Лето прошло, горы вокруг Сараево теряют свою свежую зелень и одеваются в желтые цвета множества оттенков. Зайфрид сидит на скамейке перед корчмой в Быстрике, перед ним «Сараевский листок», развернутый на полосе местных новостей. Его имя в газете. Черным по белому писано: «На этой неделе к. унд к. военный трибунал назначил в Конице процесс над пятью пособниками. На днях туда отбыл палач Зайфрид со своим братом и двумя помощниками».
До Коница надо добираться через Хаджич и гору, потому что в Боснии и Герцеговине, как нигде в Европе, повсюду разбросаны реки и горы. Куда не пойдешь – нет уверенности, что доберешься. Куда надо? В Кониц, где пьют лучший кофе в стране, а может, и во всей империи. Толкут его в деревянной ступе, деревянным же пестиком, не спеша, можно сказать, зерно за зерном. Воду берут из источника, редко когда ее не используют в течение часа, потому как считают: отстоявшись, она портится. Толченый кофе насыпают в медную джезву и заливают водой, которая только-только начинает кипеть. Потом ставят на плиту, чтобы пена поднялась три раза. А чтобы гуща осела, добавляют несколько капель холодной воды. Такой кофе и больному пить можно, настоящее лекарство.
Зайфрид быстро привык к местному кофе, но заметил, что в каждом месте его варят по-своему. Он хорошо овладел местным говором, но все равно никак не мог понять, почему они кофе «пекут», а хлеб «варят». Попробовав кофе в Конице, он узнал, что такое настоящий кофе. Поэтому, несмотря тяжкую дорогу и сопровождающие ее опасности, он с удовольствием ездил на юг, по меньшей мере два раза в месяц, обязательно сворачивая на берег Неретвы, где была хорошая кафана.
Похожее местечко, такое же красивое, где он часами мог недвижно сидеть, несмотря на непрекращающуюся кабацкую болтовню, когда кажется, что она вот-вот прекратится, ибо ни у кого уже нет сил продолжать разговор, так вот, такое же местечко было в городе Ключ, на берегу еще более прекрасной реки Саны. И еще там курят кальян и пьют чай. Заваренный на горных травах, с сильным запахом, подслащенный медом. Сидят на веранде, смотрят на воду и на далекие горы.

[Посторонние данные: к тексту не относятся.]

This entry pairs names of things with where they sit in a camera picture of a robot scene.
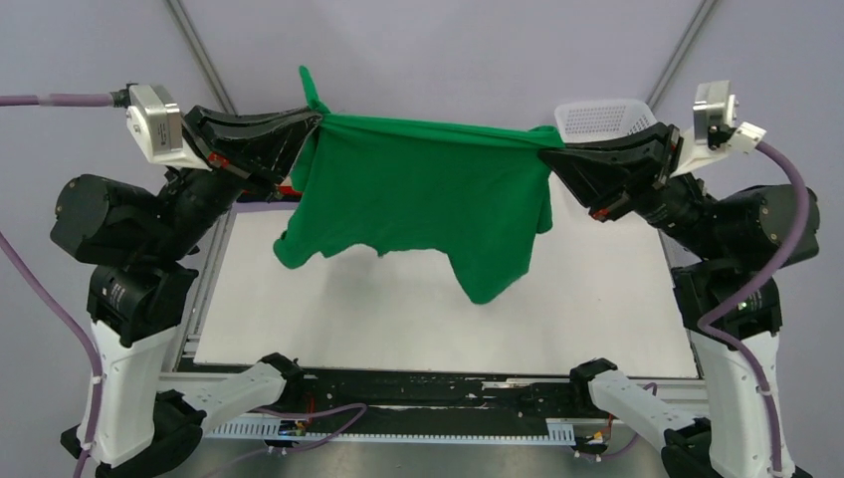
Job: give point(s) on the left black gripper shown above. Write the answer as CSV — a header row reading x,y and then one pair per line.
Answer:
x,y
258,146

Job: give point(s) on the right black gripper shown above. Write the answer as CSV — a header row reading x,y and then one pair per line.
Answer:
x,y
611,174

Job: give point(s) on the green t shirt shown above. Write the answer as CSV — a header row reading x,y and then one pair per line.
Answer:
x,y
477,194

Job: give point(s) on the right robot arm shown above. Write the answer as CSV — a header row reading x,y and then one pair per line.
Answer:
x,y
728,300

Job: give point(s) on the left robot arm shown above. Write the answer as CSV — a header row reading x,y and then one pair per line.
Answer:
x,y
136,241

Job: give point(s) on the white plastic basket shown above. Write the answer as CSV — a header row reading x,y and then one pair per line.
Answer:
x,y
598,120

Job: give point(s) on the left corner metal strip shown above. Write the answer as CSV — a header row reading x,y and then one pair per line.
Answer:
x,y
189,33

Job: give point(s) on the corner metal strip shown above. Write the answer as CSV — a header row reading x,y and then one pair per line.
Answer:
x,y
696,25
189,33

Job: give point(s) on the right corner metal strip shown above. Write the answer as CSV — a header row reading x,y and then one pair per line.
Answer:
x,y
696,25

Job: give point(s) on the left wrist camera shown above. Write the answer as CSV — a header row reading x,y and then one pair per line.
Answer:
x,y
154,120

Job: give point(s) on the aluminium frame rail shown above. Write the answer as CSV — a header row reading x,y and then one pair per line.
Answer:
x,y
198,382

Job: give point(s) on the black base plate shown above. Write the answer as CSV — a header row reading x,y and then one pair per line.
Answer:
x,y
444,421

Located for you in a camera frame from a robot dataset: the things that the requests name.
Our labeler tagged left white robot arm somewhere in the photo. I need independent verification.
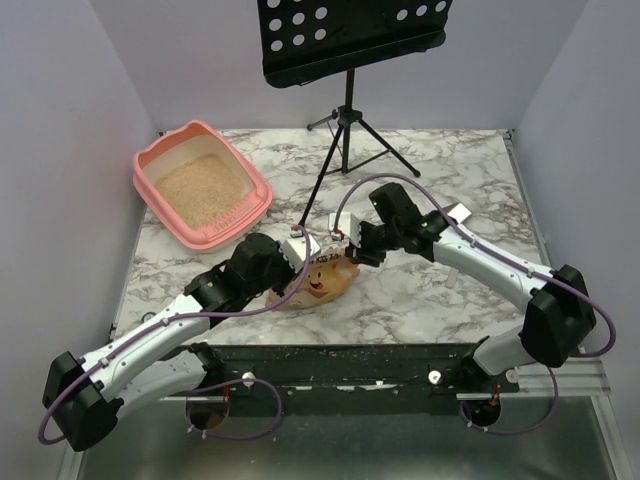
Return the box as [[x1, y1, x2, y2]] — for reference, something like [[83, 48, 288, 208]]
[[38, 227, 319, 452]]

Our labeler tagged metal litter scoop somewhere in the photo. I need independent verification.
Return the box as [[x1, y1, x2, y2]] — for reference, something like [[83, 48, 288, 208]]
[[444, 202, 472, 224]]

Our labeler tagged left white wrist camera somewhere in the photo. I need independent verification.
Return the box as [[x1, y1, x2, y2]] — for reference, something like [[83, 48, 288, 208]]
[[280, 236, 321, 271]]

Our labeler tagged black music stand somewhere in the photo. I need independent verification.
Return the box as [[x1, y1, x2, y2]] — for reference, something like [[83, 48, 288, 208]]
[[254, 0, 455, 229]]

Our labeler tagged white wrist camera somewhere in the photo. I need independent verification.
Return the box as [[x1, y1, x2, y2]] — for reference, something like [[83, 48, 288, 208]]
[[328, 212, 361, 248], [280, 236, 321, 271]]

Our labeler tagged pink litter box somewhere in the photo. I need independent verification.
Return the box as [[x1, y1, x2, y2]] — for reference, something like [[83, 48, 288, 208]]
[[133, 120, 273, 252]]

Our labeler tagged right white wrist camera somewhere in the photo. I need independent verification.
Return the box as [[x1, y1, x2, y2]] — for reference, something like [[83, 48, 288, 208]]
[[328, 212, 361, 248]]

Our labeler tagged white bag sealing clip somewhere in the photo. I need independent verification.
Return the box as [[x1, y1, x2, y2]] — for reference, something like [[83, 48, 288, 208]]
[[445, 268, 458, 289]]

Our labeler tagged orange cat litter bag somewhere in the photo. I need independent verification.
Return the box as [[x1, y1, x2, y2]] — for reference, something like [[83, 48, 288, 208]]
[[277, 247, 360, 311]]

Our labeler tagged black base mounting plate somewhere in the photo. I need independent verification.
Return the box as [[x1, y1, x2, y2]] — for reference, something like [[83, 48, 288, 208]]
[[186, 343, 520, 416]]

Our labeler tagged aluminium frame rail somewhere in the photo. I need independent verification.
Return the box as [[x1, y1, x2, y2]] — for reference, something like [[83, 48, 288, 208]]
[[456, 358, 611, 400]]

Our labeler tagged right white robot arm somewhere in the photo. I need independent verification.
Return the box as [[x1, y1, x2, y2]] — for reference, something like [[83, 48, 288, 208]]
[[328, 183, 596, 376]]

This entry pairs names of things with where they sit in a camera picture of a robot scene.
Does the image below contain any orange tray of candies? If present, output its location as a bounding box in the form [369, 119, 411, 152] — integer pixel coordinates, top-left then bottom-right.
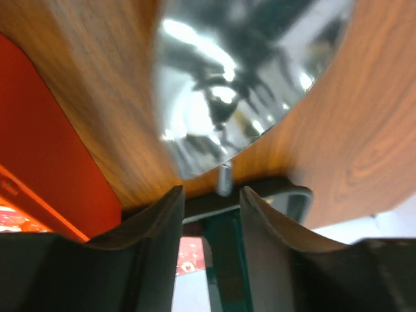
[1, 37, 121, 242]

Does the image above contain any dark green cup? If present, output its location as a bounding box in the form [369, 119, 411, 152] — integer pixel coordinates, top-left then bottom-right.
[202, 209, 253, 311]

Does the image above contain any pink dotted plate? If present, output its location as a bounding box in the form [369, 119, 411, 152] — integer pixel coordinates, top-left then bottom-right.
[176, 237, 205, 276]

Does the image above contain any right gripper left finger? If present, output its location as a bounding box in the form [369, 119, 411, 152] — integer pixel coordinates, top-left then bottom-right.
[1, 186, 185, 311]

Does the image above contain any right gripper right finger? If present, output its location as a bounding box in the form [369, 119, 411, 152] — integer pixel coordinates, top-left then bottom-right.
[240, 187, 415, 311]

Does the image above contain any black serving tray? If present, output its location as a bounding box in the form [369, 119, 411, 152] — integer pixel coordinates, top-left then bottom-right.
[183, 175, 313, 237]

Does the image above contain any metal scoop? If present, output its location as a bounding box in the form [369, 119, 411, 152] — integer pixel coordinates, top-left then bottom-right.
[152, 1, 355, 197]

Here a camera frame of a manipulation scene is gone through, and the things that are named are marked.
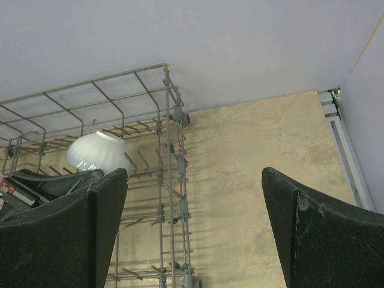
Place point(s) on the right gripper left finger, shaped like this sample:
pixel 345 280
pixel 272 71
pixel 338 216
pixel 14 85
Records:
pixel 67 242

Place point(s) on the grey wire dish rack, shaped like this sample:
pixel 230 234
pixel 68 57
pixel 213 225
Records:
pixel 144 108

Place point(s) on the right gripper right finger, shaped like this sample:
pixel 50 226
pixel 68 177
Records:
pixel 322 241

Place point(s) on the white ceramic bowl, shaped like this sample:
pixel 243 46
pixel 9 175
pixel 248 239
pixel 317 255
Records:
pixel 99 151

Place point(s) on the aluminium rail frame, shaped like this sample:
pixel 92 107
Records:
pixel 330 102

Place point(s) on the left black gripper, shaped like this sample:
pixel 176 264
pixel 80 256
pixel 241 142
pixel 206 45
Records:
pixel 28 189

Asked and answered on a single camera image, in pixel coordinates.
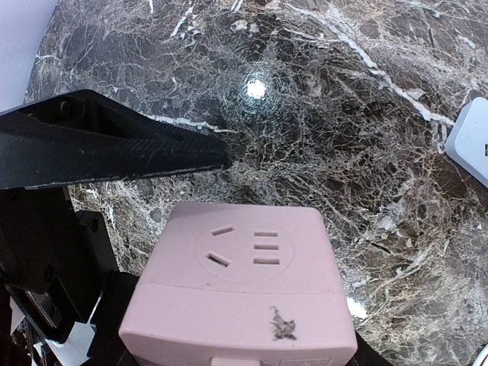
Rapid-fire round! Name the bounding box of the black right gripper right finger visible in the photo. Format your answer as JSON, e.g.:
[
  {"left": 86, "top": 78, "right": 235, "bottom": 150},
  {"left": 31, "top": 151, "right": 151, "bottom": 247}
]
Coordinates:
[{"left": 352, "top": 332, "right": 393, "bottom": 366}]

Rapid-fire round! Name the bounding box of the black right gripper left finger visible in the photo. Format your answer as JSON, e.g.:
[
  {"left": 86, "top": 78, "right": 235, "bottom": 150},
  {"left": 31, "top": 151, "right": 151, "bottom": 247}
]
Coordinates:
[{"left": 1, "top": 89, "right": 232, "bottom": 189}]

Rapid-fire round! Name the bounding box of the pink cube socket adapter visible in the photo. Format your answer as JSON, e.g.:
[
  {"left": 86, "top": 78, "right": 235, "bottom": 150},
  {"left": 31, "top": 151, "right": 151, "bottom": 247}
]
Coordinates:
[{"left": 119, "top": 202, "right": 358, "bottom": 365}]

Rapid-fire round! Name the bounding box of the blue power strip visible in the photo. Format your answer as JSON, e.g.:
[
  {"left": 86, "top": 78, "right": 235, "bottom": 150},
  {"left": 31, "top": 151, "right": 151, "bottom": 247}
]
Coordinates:
[{"left": 445, "top": 97, "right": 488, "bottom": 187}]

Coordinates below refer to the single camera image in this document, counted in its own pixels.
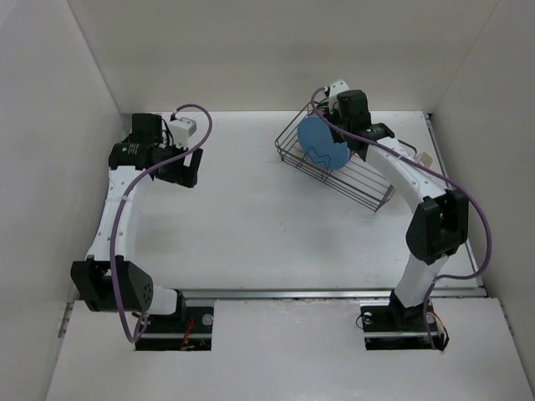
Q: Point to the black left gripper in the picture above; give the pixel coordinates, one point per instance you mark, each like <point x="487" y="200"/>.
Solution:
<point x="183" y="175"/>

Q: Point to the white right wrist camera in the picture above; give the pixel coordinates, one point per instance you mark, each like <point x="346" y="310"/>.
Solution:
<point x="335" y="88"/>

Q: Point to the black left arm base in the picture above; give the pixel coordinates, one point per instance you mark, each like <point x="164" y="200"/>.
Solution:
<point x="189" y="332"/>

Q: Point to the aluminium front rail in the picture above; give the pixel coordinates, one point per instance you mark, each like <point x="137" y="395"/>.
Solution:
<point x="310" y="294"/>

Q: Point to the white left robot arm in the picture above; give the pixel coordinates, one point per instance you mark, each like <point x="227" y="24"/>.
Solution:
<point x="134" y="162"/>

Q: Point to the white cutlery holder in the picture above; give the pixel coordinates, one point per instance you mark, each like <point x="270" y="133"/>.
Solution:
<point x="424" y="159"/>

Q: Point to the blue plastic plate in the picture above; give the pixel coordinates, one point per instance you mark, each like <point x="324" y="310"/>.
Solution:
<point x="316" y="141"/>

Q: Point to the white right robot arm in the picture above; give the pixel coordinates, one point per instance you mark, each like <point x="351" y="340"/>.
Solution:
<point x="439" y="222"/>

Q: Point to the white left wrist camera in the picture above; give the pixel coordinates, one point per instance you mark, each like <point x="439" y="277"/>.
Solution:
<point x="182" y="129"/>

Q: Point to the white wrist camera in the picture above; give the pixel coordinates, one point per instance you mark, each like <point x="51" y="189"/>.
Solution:
<point x="335" y="88"/>
<point x="182" y="129"/>

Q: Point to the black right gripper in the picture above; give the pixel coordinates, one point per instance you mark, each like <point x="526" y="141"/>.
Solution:
<point x="337" y="138"/>

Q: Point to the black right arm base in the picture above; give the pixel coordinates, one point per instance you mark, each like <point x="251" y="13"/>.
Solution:
<point x="384" y="332"/>

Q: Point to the aluminium side rail left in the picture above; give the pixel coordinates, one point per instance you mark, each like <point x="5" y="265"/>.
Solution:
<point x="63" y="326"/>

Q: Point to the dark wire dish rack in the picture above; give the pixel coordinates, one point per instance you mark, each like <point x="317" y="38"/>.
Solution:
<point x="355" y="180"/>

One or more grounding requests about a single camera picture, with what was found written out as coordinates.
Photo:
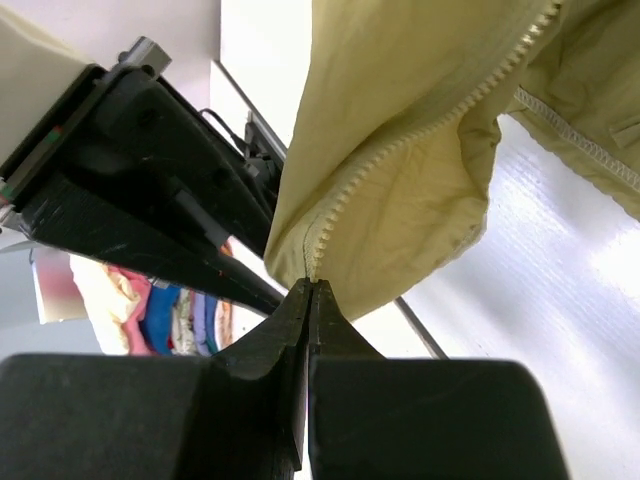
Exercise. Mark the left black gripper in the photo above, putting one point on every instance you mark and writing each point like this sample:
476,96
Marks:
122,169

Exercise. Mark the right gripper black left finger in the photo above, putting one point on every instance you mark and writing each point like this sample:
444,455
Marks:
236,415

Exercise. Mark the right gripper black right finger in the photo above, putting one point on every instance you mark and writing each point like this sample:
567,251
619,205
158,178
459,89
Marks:
376,418

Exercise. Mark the khaki tan jacket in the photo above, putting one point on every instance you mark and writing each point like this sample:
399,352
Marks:
387,174

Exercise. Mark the colourful cloth pile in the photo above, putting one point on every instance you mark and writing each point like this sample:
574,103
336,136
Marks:
134,315

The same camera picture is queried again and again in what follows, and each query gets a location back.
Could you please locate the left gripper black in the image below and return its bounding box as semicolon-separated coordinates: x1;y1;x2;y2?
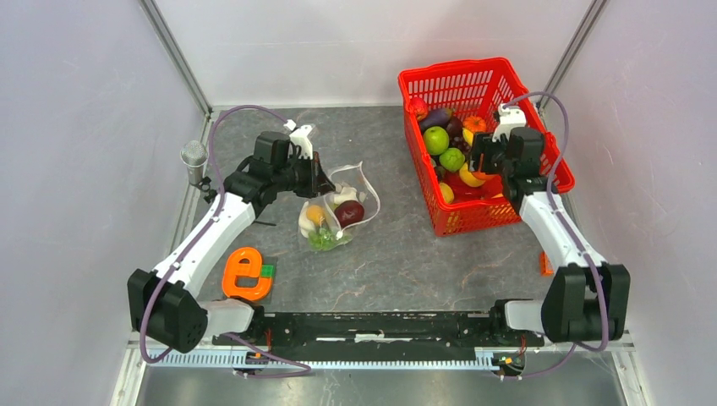
273;151;336;199

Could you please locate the orange tangerine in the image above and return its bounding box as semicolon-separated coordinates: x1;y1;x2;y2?
472;171;495;182

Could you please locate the yellow lemon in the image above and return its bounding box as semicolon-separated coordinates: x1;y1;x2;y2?
458;163;485;188

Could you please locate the yellow orange lemon fruit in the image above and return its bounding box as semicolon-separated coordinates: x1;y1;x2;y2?
305;205;326;227

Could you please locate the clear dotted zip top bag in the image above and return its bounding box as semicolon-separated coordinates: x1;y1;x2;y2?
298;162;381;251

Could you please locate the white mushroom toy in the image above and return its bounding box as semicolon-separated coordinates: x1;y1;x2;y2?
331;184;359;206

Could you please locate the dark red plum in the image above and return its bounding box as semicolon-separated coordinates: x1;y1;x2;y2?
334;200;365;228

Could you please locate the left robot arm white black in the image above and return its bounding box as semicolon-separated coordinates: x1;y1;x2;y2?
127;124;335;354

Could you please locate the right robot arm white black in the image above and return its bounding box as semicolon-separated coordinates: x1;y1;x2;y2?
468;127;631;352

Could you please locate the purple eggplant top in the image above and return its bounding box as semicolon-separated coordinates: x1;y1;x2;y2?
419;107;453;133

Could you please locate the orange pumpkin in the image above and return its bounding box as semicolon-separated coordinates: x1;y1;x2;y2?
462;115;487;134

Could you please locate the dark purple grape bunch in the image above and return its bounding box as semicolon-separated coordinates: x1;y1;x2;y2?
450;135;471;155

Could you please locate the green wrinkled cabbage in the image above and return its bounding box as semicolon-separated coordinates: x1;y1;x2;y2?
439;147;466;173

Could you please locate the small yellow fruit low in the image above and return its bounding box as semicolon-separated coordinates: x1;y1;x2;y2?
439;182;455;205

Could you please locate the red plastic basket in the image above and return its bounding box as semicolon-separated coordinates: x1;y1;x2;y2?
398;58;575;236

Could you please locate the grey microphone on stand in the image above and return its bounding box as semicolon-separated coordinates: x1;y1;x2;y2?
179;140;276;228

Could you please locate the green apple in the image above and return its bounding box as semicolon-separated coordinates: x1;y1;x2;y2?
423;126;450;156

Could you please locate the green small block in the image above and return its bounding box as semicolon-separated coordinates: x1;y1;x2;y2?
260;264;276;278

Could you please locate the small orange object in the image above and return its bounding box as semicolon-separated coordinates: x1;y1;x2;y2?
539;252;555;277

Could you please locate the orange letter e toy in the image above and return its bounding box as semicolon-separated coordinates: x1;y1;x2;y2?
222;247;275;302

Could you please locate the red apple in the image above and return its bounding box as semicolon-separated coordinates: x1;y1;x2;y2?
407;96;430;122

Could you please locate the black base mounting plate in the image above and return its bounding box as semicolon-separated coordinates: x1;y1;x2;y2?
239;311;545;361

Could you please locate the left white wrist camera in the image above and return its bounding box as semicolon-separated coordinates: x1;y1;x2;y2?
283;119;315;159

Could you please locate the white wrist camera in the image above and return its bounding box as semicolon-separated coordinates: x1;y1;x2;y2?
492;103;527;142
283;119;315;159

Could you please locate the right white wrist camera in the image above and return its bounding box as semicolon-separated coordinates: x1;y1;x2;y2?
492;103;527;142

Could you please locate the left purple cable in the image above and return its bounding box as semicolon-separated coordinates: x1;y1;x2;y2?
139;104;313;380

Грохотал барабан, и глашатай кричал о том, что случится завтра утром. Весть пронесется по Коницу, все будут знать, но никто ничего не увидит. Привыкшие при турках к публичным казням, обыватели не понимают, что происходит за тюремными стенами, там, куда имеют доступ только официальные лица. К чему такая таинственность, говорят в кафанах. Вся эта держава такая таинственная, но все все видят и все все слышат. Как будто даже у кофейных чашек уши есть. Половые, рестораторы, кабатчики, кельнеры, домушники, разорившиеся торговцы и ремесленники, и даже женщины – все они служат полиции в качестве доносчиков, сообщая о том, кто что делает и что говорит. Ни о чем хорошем, конечно, не доносят, так что власть всегда может усомниться в любом обывателе.
Здесь они, за чашечкой кофе, хвалят власть за то, что она хватает гайдуков и их пособников. Иногда им даже кажется, что гайдуков и нет вовсе, по крайней мере, они их не видели, но потом вдруг прослышат про разбой и посетуют, что пособники так и множатся. Чем меньше удачи в отлове гайдуков, тем больше повешенных пособников. А собственно, разве может власть придумать что-нибудь иное, чтобы они больше думали о себе, а не о тех, что в лесах?
Ничего этого Зайфрид не понимает, да оно его и не интересует. Всякое понимание, говорил ему судья Бремер, всякое понимание, уважаемый палач, есть преступный акт, ведущий к предательству, непослушанию и сотрудничеству с врагом. И чтобы я никогда не слышал о том, что ты где-то кому-то сказал про юстификацию. Ясно тебе?! Иди по жизни своим путем, юноша, и приноси пользу нашему императору! Впрочем, последние слова были излишни, всем была известна его любовь к императорско-королевскому величеству.
Как завершится нынешняя поездка, о которой рассказывает наша история, полная бесполезных на первый взгляд описаний? Не остался ли где после нее письменный след, малюсенькая заметочка в несколько слов?
Ни одна газета не сообщила о том, что случилось на обратном пути с Гансом, братом палача. Неизвестно, в самом ли деле он был его родным братом. Жили они раздельно, в кафанах их никогда не видели вместе, и только в те, первые годы, они вместе отправлялись в командировки. При этом Ганс выполнял роль подручного, хотя его знания в области повешения были недопустимо скудными. Когда позже его заменит Флориан Маузнер, Зайфрид назовет брата «швайнкерль».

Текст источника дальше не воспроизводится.